И это было лучше любого вина.
Через полчаса, когда тамбур окончательно наполнился сизым туманом и дышать стало трудно, я с улыбкой попрощалась с офицером. Вернулась к купе чуть взволнованная – от дыма, от вина, от самой себя.
Открыла дверь. Роман лежал на полке, будто спал: неподвижный, с ровным дыханием, словно статуя. Слишком уж правильно – ни один настоящий сон так не выглядит. «Ну-ну, продолжай притворяться», – усмехнулась я про себя и стала разоблачаться. Неторопливо, почти демонстративно. Делала это спокойно, словно всё происходило само собой, но взгляд то и дело скользил в сторону Романа.

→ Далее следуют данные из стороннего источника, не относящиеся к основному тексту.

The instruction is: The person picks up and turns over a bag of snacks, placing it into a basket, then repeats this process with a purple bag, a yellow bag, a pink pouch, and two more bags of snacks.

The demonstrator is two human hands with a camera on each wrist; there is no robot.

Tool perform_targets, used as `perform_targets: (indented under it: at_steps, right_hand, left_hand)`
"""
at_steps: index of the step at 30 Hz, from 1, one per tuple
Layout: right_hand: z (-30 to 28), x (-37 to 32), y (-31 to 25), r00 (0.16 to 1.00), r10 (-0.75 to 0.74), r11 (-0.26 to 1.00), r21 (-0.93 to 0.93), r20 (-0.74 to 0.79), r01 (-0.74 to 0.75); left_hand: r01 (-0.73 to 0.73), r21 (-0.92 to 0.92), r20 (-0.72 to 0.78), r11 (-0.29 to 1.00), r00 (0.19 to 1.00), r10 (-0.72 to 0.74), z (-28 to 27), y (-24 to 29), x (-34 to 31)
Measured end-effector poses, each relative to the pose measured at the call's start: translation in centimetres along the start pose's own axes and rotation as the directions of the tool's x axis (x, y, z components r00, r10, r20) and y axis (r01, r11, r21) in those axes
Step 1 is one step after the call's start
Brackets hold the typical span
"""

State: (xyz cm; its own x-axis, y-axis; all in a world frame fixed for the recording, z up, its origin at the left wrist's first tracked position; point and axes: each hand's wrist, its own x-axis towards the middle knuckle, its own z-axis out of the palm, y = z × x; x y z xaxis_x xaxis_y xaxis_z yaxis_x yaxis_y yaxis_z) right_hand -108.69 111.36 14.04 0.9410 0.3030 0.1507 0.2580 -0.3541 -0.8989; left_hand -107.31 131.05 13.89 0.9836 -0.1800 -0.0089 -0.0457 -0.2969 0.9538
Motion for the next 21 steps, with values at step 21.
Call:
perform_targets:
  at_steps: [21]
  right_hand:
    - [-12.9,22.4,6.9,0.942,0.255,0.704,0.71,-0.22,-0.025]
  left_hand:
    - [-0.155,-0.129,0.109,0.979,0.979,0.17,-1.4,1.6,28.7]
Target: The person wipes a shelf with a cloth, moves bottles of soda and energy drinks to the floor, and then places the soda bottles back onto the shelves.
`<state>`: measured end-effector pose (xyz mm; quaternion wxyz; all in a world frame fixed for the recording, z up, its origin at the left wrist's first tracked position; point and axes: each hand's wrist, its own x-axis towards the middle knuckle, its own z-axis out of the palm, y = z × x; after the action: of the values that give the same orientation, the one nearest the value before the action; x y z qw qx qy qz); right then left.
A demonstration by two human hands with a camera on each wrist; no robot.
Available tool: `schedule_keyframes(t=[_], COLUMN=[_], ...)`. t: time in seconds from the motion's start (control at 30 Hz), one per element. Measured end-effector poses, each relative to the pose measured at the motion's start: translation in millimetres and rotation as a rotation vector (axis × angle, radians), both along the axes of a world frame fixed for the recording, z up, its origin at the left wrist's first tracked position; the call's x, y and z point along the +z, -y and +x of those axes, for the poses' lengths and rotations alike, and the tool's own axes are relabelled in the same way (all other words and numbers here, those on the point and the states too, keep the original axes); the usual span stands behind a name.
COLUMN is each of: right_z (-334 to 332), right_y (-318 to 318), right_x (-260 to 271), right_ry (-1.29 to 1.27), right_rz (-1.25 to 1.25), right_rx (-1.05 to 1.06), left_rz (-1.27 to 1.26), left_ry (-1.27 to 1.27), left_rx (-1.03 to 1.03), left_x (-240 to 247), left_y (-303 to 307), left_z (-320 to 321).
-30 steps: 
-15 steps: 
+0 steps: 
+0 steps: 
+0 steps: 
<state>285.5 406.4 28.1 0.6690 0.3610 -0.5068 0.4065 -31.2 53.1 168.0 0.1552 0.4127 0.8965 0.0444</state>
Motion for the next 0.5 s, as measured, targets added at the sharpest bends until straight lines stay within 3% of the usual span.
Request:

Смотрит или нет?
И вдруг – блеск в темноте. Его глаза. Всего миг, но успела уловить это отражение. Вот оно! Я не удержалась и улыбнулась краешком губ. «Ага, попался». Продолжила движение, будто ничего не заметила, и направилась в маленькую ванную. Нужно было смыть с себя запах табака, освежиться, прийти в себя. Вода приятно освежала. Шампанское ещё шумело в голове, и я пыталась стряхнуть с себя лёгкую дурманную усталость. «В таком состоянии легко наломать дров, – подумала. – А мне совсем не хочется выглядеть глупо».
Выбравшись из душевой кабины, посмотрела на своё отражение в зеркале. Щёки разрумянились, глаза блестели, как у школьницы после шалости. «Ну и что, Лина, довольна? Дразнила, дразнила – а теперь сама волнуешься, будто тебя поймали». Я глубоко вздохнула, продолжила вытираться и снова улыбнулась самой себе. Пусть он думает, что держит всё под контролем. А я ещё успею доказать обратное.
После купания вернулась в купе, расчесала волосы и ещё раз посмотрела на Романа. Он всё так же лежал, неподвижный, будто спал, но глаза слегка блеснули в темноте, когда проходила мимо. Я мысленно улыбнулась: маленькая победа в нашей тихой игре. Села на кровать и глубоко вдохнула тёплый воздух купе, который теперь смешивался только с запахом шампанского и прохладой из чуточку приоткрытого окна. Ещё немного улыбалась про себя, размышляя о том, что эта ночь была совсем другой – странно трогательной, весёлой и такой живой.
Наконец я прикрыла глаза, устроилась поудобнее, почувствовала мягкость одеяла и тепло кровати. Сердце постепенно успокоилось, мысли стали плавными, а лёгкая улыбка не сходила с губ. Тихо перевернулась на бок, закрыла глаза и позволила себе заснуть, оставив все мысли и игры на завтра.